- _Task requirements_: Among the lines below, count those with the word "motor". Answer with the number only.

(Source data)
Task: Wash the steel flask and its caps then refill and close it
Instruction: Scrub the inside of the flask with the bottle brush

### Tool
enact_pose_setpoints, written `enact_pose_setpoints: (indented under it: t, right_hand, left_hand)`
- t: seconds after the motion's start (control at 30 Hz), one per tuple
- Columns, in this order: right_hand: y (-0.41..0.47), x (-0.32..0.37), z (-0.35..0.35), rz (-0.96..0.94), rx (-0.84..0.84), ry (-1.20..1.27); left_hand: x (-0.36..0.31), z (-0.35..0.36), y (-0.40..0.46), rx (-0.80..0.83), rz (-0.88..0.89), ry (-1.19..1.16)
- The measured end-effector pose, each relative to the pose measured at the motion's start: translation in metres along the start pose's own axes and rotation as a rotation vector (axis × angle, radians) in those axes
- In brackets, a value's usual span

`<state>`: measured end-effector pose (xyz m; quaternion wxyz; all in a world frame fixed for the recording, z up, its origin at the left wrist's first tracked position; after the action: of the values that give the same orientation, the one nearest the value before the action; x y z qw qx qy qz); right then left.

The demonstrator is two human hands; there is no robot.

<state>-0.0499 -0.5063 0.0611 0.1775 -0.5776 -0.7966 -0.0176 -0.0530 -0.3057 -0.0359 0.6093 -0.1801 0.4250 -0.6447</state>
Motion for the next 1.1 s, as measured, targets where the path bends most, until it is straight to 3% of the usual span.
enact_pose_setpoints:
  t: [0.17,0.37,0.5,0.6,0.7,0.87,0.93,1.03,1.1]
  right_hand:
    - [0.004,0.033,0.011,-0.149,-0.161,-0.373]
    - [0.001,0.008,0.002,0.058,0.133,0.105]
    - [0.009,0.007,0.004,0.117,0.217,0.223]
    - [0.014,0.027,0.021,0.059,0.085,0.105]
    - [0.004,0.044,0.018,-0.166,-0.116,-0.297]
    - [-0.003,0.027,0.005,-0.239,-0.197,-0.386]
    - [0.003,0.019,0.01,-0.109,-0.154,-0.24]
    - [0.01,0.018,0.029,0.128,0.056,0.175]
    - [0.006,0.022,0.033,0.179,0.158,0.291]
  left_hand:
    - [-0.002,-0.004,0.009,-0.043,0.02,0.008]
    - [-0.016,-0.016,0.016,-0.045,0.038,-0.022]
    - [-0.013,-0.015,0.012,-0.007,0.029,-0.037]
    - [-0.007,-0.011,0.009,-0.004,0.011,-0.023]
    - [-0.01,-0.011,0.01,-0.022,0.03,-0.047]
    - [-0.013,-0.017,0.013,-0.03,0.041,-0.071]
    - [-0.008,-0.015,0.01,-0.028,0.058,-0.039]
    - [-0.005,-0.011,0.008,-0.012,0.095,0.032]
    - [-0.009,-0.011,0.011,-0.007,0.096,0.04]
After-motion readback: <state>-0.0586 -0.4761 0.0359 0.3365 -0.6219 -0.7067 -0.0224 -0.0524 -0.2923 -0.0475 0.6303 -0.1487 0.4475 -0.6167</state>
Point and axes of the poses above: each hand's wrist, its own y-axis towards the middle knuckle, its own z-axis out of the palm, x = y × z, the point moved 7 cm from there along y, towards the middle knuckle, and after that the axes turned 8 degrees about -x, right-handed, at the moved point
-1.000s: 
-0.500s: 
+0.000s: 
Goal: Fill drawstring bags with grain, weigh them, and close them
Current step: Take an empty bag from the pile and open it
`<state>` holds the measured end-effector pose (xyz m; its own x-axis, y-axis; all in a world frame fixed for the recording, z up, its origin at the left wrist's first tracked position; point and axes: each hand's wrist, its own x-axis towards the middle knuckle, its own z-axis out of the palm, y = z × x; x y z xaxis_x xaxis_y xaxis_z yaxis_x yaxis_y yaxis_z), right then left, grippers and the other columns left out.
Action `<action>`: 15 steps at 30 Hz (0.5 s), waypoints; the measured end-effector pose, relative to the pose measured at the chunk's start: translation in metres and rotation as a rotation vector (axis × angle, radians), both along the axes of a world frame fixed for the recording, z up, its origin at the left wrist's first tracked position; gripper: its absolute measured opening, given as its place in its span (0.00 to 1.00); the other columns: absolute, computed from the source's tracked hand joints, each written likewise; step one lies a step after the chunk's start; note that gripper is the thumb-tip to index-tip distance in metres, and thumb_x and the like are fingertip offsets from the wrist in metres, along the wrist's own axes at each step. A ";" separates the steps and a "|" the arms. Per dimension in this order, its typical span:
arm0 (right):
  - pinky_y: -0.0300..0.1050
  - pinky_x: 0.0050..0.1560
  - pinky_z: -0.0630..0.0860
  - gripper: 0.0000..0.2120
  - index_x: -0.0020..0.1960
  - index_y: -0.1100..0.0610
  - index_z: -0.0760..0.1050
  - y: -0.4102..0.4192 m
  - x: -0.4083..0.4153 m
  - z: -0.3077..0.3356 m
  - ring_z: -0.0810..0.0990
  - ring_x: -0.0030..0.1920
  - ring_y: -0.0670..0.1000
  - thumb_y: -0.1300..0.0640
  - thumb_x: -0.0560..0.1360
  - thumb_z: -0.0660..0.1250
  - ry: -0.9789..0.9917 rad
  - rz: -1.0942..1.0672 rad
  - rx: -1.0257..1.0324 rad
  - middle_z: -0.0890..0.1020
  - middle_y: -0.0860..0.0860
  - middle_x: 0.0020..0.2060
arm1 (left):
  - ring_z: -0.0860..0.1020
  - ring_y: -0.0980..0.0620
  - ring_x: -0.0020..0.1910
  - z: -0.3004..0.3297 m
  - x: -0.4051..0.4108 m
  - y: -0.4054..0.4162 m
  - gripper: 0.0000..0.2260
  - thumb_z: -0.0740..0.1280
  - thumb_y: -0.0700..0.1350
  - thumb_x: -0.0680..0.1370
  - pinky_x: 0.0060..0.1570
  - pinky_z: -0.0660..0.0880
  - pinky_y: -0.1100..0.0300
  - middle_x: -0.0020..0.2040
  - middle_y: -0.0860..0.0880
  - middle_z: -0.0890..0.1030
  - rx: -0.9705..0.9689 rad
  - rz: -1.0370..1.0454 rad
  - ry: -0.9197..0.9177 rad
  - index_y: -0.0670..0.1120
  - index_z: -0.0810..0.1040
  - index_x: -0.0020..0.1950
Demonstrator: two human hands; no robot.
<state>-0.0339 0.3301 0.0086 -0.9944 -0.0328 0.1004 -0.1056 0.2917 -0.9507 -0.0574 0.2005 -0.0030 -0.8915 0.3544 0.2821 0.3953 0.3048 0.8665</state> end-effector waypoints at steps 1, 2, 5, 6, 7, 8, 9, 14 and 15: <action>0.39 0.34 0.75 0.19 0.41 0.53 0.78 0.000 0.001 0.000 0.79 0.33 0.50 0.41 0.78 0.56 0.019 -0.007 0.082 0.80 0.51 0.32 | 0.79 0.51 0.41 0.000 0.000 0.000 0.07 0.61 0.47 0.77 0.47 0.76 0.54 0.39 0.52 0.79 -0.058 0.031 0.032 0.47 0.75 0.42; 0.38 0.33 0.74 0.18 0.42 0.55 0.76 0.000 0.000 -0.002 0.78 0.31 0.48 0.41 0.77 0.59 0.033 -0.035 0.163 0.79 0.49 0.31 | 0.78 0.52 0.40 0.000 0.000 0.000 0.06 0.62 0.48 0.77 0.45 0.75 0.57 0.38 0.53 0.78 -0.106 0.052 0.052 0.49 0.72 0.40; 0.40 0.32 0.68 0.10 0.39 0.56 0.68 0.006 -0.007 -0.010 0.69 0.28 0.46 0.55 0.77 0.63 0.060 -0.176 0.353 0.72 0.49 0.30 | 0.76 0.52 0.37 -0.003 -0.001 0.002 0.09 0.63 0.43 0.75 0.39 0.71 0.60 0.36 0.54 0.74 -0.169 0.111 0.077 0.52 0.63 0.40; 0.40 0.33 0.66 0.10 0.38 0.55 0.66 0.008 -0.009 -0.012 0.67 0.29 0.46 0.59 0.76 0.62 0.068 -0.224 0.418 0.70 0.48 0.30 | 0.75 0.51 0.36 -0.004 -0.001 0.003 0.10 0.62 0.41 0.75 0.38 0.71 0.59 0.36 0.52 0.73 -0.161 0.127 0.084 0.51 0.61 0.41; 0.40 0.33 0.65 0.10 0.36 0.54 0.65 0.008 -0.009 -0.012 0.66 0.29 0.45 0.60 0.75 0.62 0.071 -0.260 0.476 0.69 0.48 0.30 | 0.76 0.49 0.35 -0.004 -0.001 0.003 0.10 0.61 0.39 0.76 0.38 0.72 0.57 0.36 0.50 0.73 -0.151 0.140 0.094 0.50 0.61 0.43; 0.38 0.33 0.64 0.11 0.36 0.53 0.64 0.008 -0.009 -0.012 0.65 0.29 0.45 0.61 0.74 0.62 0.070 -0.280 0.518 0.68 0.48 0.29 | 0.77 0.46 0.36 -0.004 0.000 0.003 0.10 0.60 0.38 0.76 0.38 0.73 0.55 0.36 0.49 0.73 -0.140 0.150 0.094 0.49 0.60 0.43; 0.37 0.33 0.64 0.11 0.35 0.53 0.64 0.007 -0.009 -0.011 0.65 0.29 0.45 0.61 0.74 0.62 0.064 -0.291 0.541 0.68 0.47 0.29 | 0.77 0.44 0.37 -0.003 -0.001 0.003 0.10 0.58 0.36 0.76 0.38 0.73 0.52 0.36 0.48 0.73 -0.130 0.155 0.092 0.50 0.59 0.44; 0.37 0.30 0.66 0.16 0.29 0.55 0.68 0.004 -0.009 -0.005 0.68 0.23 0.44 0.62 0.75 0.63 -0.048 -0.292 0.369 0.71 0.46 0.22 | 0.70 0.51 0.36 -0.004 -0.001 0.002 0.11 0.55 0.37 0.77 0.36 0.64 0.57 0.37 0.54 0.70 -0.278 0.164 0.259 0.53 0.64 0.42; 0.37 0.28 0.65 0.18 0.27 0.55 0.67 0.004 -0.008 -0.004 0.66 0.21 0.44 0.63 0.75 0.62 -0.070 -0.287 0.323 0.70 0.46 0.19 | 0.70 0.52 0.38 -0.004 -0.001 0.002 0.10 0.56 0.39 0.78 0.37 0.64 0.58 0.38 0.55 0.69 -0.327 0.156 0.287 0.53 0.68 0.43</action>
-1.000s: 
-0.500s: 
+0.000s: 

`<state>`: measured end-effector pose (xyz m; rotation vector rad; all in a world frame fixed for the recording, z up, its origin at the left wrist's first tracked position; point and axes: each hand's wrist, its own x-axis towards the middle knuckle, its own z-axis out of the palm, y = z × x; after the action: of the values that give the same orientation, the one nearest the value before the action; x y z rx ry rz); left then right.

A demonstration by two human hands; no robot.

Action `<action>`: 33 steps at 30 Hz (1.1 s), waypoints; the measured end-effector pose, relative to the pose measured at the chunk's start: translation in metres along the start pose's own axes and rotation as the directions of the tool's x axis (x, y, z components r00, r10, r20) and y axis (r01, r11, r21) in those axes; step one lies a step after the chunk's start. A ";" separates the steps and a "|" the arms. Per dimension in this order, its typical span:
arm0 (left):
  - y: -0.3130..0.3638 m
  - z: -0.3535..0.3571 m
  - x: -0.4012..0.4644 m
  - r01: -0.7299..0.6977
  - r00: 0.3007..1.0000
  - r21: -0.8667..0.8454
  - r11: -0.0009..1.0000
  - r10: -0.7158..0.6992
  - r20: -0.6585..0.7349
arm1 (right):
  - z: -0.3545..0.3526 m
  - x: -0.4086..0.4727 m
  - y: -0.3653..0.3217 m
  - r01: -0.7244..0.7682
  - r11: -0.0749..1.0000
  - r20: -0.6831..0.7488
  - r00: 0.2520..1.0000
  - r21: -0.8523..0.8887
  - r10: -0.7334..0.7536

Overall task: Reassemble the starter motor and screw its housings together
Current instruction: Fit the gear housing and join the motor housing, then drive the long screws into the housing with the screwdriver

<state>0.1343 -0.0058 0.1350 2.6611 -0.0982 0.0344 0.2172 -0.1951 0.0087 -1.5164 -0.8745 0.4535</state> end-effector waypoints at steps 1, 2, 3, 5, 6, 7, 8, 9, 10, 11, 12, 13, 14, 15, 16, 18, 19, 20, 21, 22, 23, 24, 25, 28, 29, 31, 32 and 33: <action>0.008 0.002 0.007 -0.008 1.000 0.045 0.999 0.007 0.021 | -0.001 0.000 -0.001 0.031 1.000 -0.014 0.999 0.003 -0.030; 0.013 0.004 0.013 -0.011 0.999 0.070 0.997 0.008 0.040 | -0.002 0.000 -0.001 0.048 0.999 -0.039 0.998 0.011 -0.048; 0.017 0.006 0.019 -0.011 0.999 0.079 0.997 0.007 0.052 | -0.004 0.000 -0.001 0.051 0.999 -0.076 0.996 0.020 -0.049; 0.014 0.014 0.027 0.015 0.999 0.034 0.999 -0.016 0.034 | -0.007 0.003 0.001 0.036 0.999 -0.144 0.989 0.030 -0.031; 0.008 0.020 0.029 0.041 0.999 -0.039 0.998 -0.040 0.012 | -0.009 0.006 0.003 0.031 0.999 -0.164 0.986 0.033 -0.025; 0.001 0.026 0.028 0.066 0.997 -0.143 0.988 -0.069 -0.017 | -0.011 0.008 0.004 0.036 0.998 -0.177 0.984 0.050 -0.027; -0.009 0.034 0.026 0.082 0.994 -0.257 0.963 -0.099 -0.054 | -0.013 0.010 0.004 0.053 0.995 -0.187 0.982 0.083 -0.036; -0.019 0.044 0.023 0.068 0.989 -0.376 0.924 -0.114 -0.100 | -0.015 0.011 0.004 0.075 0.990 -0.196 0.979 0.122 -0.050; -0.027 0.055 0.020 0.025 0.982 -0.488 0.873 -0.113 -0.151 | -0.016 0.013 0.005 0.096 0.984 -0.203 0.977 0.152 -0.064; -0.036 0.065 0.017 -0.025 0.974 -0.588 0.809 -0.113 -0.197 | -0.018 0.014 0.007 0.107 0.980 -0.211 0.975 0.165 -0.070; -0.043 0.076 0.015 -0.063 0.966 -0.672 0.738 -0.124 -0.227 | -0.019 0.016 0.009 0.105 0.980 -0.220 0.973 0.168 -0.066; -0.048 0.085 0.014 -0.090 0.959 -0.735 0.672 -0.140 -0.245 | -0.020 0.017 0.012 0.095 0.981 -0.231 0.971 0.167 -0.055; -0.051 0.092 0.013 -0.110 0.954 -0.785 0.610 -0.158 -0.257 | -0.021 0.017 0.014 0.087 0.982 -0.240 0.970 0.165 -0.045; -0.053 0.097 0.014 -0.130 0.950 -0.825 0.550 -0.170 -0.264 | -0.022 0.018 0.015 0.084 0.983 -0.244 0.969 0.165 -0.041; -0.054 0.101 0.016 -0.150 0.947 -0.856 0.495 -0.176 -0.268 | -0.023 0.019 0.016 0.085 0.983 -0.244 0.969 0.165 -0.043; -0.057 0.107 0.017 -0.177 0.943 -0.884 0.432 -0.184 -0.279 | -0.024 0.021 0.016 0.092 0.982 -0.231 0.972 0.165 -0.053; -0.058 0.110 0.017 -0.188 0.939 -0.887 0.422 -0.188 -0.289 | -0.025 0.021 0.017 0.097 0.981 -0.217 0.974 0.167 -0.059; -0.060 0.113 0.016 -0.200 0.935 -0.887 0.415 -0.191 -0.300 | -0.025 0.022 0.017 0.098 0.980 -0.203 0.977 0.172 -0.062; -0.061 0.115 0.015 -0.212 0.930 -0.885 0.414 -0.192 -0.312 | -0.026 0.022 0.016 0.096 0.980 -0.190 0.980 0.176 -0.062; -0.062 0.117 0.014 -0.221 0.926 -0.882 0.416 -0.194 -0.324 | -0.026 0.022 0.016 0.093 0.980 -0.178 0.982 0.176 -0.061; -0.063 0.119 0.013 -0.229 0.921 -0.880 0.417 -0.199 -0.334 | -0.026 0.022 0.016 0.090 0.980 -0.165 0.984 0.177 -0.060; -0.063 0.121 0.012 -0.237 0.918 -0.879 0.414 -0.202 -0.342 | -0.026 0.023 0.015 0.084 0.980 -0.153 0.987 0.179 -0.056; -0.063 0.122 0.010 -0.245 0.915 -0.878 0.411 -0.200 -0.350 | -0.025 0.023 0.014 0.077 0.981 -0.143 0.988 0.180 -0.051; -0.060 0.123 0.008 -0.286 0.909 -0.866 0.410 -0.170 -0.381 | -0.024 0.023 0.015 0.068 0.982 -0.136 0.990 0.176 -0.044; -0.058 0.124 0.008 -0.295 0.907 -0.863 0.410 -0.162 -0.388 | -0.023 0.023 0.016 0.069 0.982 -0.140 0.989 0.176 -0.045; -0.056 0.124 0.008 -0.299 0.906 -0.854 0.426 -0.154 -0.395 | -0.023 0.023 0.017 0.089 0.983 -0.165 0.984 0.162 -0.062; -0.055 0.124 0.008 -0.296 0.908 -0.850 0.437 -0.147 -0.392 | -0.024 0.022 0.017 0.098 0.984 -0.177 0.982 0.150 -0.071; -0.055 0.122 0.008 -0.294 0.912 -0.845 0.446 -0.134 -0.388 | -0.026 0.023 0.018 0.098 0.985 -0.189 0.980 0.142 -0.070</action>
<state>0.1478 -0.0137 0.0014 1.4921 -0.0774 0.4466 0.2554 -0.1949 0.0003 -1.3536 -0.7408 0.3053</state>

- _Your response_: 2